● Task brief
Return, from the listing below, each line where the word "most" appears.
-------- Records to use --------
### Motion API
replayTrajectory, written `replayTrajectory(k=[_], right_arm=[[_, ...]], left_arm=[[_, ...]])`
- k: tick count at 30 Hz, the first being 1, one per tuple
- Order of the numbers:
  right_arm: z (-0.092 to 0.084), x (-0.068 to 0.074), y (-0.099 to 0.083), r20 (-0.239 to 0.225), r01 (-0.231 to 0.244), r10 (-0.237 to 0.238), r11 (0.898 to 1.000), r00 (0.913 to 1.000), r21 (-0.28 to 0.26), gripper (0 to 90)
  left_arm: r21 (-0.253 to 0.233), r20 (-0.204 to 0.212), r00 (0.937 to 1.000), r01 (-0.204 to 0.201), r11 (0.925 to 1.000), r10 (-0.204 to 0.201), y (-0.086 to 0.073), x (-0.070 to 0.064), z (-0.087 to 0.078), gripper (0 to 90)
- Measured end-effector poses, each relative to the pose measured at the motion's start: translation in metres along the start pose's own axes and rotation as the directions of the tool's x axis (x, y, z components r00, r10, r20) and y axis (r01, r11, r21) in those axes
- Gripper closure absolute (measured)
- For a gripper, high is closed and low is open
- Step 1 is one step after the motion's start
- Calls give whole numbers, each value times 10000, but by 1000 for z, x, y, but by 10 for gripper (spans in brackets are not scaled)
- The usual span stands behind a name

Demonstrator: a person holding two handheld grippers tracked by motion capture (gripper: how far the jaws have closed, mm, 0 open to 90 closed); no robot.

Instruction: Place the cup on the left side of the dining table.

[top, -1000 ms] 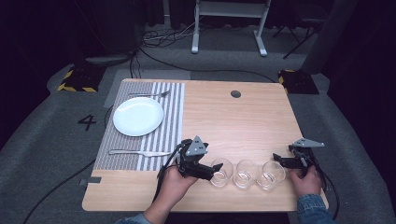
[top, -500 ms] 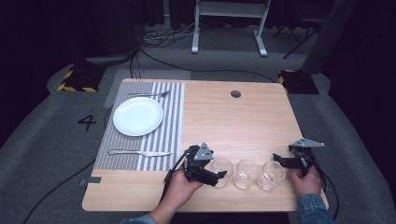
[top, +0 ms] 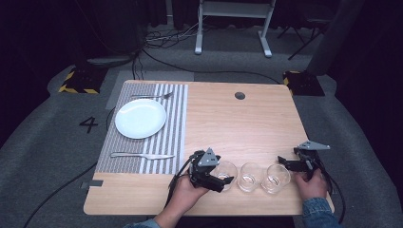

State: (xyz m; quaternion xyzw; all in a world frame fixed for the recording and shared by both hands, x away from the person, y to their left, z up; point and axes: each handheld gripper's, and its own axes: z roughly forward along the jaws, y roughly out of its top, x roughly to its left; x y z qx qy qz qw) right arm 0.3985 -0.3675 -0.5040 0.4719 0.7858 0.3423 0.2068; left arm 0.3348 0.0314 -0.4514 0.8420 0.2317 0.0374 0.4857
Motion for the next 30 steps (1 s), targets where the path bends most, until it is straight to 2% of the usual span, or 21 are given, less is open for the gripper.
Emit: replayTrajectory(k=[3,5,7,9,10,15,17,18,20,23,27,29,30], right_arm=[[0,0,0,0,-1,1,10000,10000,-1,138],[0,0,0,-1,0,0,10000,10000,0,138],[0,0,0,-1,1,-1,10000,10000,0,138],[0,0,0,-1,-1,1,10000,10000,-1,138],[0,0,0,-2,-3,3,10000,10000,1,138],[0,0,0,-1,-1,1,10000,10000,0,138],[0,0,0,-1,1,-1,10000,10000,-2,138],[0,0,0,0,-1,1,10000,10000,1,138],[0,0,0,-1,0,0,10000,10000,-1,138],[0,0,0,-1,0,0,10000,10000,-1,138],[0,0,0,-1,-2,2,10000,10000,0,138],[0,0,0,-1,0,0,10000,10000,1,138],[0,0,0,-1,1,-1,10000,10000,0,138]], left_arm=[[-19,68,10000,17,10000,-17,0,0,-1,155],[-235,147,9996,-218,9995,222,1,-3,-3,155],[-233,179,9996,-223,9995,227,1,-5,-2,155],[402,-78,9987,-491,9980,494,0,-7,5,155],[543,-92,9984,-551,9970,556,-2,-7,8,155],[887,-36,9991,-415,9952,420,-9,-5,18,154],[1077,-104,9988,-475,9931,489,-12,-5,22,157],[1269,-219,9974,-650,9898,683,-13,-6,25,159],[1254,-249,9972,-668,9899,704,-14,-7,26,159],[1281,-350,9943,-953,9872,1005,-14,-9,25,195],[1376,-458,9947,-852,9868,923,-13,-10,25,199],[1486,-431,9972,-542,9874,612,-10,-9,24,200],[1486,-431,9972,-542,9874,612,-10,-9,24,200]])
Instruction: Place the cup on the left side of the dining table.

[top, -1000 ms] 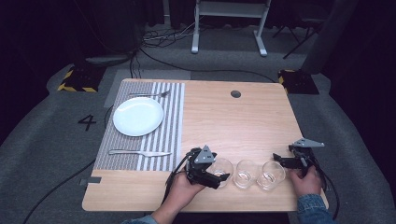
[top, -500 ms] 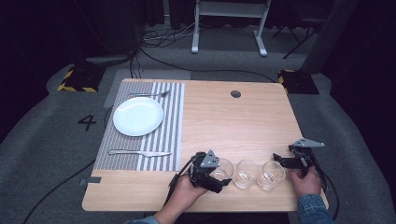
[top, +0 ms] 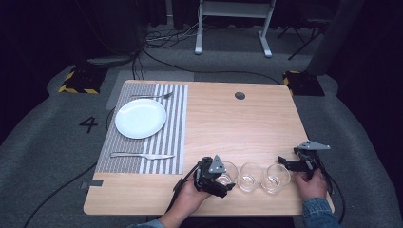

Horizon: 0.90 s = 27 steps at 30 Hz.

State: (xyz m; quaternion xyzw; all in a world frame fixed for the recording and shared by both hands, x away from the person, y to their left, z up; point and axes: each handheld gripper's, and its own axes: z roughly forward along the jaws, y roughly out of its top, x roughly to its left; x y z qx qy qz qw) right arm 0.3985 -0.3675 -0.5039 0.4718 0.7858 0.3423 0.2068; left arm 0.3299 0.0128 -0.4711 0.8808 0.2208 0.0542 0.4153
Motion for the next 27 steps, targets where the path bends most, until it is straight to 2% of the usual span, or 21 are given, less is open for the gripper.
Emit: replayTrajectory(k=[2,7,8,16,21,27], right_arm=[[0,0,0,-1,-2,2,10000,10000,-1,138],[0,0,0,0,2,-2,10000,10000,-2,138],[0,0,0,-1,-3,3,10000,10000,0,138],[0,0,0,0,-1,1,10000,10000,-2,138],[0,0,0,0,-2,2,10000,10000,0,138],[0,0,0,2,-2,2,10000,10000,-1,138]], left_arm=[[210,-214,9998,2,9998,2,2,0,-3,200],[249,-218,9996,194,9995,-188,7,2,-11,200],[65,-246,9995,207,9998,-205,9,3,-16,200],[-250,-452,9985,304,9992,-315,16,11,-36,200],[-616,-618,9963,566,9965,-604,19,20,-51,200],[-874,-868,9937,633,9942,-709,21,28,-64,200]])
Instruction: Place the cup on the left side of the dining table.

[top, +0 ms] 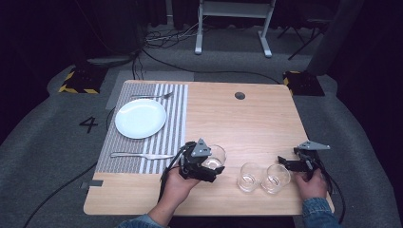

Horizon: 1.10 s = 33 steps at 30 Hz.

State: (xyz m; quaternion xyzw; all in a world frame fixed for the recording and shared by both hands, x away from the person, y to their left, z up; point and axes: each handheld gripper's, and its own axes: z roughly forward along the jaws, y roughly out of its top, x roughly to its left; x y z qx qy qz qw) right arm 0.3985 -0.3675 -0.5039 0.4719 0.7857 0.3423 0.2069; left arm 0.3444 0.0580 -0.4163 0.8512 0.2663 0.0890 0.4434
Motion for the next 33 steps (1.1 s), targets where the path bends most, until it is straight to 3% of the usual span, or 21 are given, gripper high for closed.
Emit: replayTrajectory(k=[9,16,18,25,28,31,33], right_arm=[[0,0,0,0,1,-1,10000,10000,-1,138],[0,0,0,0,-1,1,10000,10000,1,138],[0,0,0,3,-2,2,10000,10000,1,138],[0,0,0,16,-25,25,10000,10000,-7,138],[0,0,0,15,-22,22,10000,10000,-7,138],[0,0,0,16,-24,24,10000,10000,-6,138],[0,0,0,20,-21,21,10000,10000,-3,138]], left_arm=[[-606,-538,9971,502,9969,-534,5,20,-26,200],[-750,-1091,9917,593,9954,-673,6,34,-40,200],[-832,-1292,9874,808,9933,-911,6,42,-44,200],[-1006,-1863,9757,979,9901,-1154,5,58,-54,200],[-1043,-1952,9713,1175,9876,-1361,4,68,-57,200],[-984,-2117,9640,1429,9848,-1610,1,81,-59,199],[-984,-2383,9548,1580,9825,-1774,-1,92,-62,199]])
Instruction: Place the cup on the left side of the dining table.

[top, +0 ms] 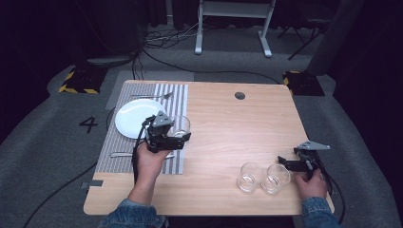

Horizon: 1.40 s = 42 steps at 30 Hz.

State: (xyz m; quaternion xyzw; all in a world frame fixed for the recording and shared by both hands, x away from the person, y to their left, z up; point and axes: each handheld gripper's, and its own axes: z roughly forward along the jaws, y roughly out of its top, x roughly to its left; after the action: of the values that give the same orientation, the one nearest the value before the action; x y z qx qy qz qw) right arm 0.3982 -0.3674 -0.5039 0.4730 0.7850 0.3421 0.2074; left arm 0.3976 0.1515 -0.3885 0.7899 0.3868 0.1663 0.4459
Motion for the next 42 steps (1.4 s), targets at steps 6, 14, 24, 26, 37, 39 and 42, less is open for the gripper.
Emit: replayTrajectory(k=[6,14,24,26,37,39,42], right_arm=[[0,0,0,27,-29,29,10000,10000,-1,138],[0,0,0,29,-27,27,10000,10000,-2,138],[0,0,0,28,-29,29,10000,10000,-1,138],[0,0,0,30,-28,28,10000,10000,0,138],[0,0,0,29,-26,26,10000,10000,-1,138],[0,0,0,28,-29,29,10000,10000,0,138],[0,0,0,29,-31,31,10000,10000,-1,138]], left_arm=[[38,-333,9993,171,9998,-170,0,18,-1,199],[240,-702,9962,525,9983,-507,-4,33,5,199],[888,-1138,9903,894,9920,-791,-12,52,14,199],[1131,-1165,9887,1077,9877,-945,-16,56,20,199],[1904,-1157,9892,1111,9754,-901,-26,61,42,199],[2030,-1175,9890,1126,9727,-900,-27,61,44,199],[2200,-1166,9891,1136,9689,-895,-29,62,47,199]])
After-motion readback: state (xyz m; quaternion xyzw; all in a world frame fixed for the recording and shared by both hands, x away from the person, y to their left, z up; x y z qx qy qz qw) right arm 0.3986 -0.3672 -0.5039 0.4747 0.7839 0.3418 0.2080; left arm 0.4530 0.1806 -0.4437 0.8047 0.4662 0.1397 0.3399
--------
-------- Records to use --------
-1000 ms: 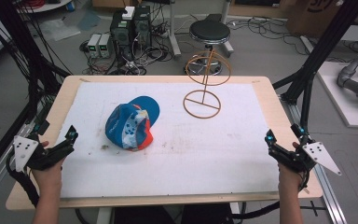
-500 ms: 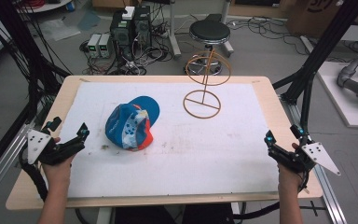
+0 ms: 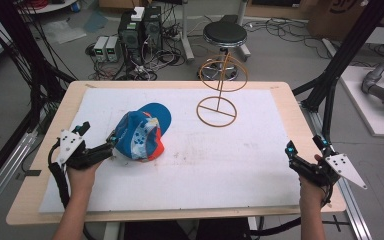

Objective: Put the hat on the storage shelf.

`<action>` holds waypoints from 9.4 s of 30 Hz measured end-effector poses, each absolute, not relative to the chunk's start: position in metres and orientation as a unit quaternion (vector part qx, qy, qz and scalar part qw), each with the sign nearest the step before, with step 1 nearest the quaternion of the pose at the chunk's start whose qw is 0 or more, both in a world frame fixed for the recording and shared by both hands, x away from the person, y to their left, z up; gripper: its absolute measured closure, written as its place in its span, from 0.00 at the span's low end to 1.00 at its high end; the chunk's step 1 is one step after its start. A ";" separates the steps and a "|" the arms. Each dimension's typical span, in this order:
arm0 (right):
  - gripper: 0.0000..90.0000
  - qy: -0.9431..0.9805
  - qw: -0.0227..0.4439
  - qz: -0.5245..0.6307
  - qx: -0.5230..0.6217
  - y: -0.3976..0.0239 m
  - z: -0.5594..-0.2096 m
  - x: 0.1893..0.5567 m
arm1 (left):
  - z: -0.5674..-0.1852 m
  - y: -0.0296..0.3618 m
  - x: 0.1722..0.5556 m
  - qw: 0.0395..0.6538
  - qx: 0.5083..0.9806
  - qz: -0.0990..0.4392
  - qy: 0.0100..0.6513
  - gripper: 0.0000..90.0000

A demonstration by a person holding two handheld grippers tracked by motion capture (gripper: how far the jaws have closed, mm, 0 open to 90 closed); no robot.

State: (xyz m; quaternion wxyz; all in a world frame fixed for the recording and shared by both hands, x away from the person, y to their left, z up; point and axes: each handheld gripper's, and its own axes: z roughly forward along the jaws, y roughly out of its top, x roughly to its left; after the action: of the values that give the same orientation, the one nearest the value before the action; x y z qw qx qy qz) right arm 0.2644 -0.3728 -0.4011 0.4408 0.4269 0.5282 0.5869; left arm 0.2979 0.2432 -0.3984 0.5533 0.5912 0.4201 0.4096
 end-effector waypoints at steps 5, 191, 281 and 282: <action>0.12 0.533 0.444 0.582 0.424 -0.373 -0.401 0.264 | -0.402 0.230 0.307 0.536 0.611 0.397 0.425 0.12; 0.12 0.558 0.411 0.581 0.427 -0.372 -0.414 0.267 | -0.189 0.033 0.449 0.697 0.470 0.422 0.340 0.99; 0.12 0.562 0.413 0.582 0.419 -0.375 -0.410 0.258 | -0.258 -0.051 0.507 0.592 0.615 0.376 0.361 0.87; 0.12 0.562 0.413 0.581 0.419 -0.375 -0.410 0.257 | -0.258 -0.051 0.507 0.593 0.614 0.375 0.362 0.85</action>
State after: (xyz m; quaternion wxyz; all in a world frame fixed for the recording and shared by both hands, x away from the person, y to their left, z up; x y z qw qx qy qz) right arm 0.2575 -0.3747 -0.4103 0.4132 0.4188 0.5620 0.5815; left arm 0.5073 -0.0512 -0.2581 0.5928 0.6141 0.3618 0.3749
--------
● Response to the exercise
Motion for the next 30 steps (1 s), targets where the path bends most, until it is straight to 2% of the usual span, or 21 are given, less is open for the gripper.
Motion for the next 27 steps, targets where the path bends most, until it is straight to 2% of the usual span, or 21 are given, less is open for the gripper.
Motion for the next 33 steps (1.1 s), targets where the path bends most, until it is straight to 3% of the usual span, or 21 are given, gripper high for closed.

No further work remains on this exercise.